RE: [GZG] laser classes
From: "B Lin" <lin@r...>
Date: Wed, 26 Oct 2005 09:32:39 -0600
Subject: RE: [GZG] laser classes
Correct with some minor corrections.
Your case #1 where Die 1 rolls a miss right off the bat is eliminated
since that would result in a SINGLE beam doing 19 points of damage,
since you multiply by two (die 1 results and die 2 results) you only
have 18 cases left. By implication, Case #10 is unlikely since I don't
think he would have included the second beam to the total if it only
provided a single point. Again subtract two cases from the total
leaving 16.
Each case has a 1 in 60,466,176 but remember that there are two
possibilities for scoring a single point (rolling a 4 or 5) so the odds
are actually 1 in 30,233,088. The cases are additive so with 16 cases
odds are 16 in 30,233,088 so the final count is 1 in 1,889,568.
--Binhan
-----Original Message-----
From: gzg-l-bounces@lists.csua.berkeley.edu
[mailto:gzg-l-bounces@lists.csua.berkeley.edu] On Behalf Of Brian B
Sent: Wednesday, October 26, 2005 8:28 AM
To: gzg-l@lists.csua.berkeley.edu
Subject: Re: [GZG] laser classes
On 10/25/05, B Lin <lin@rxkinetix.com> wrote:
> The straight beam damage (not against shields) is 1 point of damage
for
> a roll of a 4 or 5 and two points of damage and a re-roll for a 6.
>
> --Binhan
Thanks for clarifying. The reason I asked was because I wanted to
wrap my own head around this, and was looking back on James' original
post, because it seemed to me that what he originally said got lost in
the shuffle. Maybe looking at it again will clarify things:
" i have a problem with 2 class 1 laser's doing a total of 19pts of
damage in one turn"
So we have two dice being rolled, and one of those dice does X amount
of damage, and the other Y, and the total damage added up equals 19.

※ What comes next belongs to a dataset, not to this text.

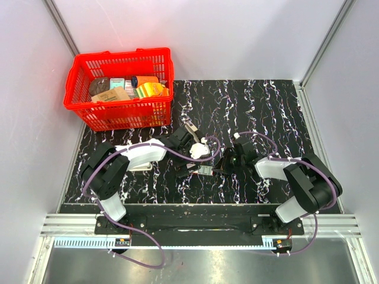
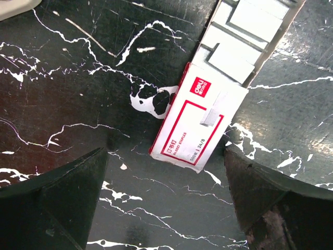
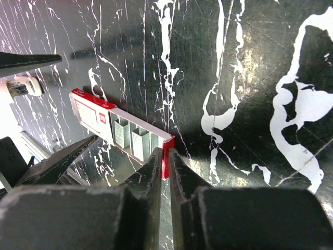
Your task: Unload the staples from the stapler
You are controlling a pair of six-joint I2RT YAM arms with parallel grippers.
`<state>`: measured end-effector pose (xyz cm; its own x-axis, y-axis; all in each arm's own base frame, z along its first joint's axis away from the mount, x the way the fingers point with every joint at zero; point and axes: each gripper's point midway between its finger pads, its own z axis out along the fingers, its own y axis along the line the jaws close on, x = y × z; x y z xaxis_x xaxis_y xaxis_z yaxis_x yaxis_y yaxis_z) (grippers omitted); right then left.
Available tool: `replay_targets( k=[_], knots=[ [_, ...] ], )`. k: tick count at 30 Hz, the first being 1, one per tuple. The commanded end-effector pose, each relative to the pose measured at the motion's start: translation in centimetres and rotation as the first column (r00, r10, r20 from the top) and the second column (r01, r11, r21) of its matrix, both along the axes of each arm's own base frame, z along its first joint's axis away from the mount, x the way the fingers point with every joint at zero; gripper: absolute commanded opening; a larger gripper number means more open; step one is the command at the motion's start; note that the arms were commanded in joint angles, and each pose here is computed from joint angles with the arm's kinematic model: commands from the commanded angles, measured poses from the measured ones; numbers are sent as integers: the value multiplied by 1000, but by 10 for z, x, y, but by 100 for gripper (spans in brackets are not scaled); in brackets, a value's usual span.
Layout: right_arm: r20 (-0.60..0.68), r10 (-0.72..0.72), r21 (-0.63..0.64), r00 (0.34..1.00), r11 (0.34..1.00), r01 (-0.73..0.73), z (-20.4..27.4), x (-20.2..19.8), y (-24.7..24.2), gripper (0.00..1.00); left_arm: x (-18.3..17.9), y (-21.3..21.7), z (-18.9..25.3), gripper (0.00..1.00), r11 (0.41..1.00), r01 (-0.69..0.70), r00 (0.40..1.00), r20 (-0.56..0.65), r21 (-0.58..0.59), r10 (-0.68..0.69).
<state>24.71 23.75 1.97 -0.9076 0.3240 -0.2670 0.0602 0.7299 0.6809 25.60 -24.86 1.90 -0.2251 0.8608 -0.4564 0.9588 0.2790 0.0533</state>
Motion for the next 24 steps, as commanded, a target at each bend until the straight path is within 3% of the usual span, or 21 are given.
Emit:
replay_targets(
  k=[1,14,24],
  knots=[
    [35,8,48,999,999,-10,11,12,10,14,7,-9,3,98,1000,30,999,21,-11,-29],
    [29,9,68,1000,998,-11,11,14,14,12,6,-14,6,98,1000,20,1000,10,-14,-20],
    [31,8,38,999,999,-9,8,9,7,12,28,6,54,99,993,-112,991,64,-47,115]
  ],
)
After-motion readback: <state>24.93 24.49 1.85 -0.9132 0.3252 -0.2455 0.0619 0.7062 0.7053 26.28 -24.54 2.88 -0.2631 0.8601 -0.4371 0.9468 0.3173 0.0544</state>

Setting aside all of the sixes, in order to reach an odd number of
damage, one of the two dice had to end its rolls with a 4 or 5, and
the other die ended its rolls with a 1, 2, or 3, for 0 damage. If
they had both ended with a 4 or 5, or both with 3 or less, the total
damage would have been equal.
>From there I realized that Tom B was on the right track with adding up
all the combinations that equal 19. Since one of the dice ends with a
4 or 5, that leaves 18 points done by 6's, or a total of 9 6's in a
row. That means the odds of rolling 19 points of damage is equal to
the aodds of one die rolling X 6's in a row, followed by a 4 or 5, and
the other rolling 9-x 6's in a row, followed by a 1, 2, or 3. And
vice versa. So:
The odds of rolling 1, 2, or 3 (Result A) are 1 in 2.
The odds of rolling a 4 or 5 (Result B) are 1 in 3.
The odds of rolling a 6 (Result C) are 1 in 6.
So the following roll combinations result in 19 points of damage:
Die 1 Die 2
1.A CCCCCCCCCB
2.CA CCCCCCCCB
3.CCA CCCCCCCB
4.CCCA CCCCCCB
5.CCCCA CCCCCB
6.CCCCCA CCCCB
7.CCCCCCA CCCB
8.CCCCCCCA CCB
9.CCCCCCCCA CB
10.CCCCCCCCCA B
Noww, I could go on to calculate:
CCCCCCCCCB A
Etc., but since a=b is the same as b=a, I'll just double the numbers
derived from above.
1. that's 1 in 2 multiplied by 1 in 6^9x3, or 1 2x3x6^9 or 1 in 6x6^9
or 1 in 6^10.
I think I see where this is going.
2 thats 1 in 6x2 multiplied by 1 6^8x3 which is.... yes, 1 in 6^10....
each of the 20 results have the same odds. that means the odds ar
1x20 in (6^10)x20, or 1 in 6^10. SO the odds of rolling 19 points of
damage when firing two beam 1's is 1 in 60, 466,176.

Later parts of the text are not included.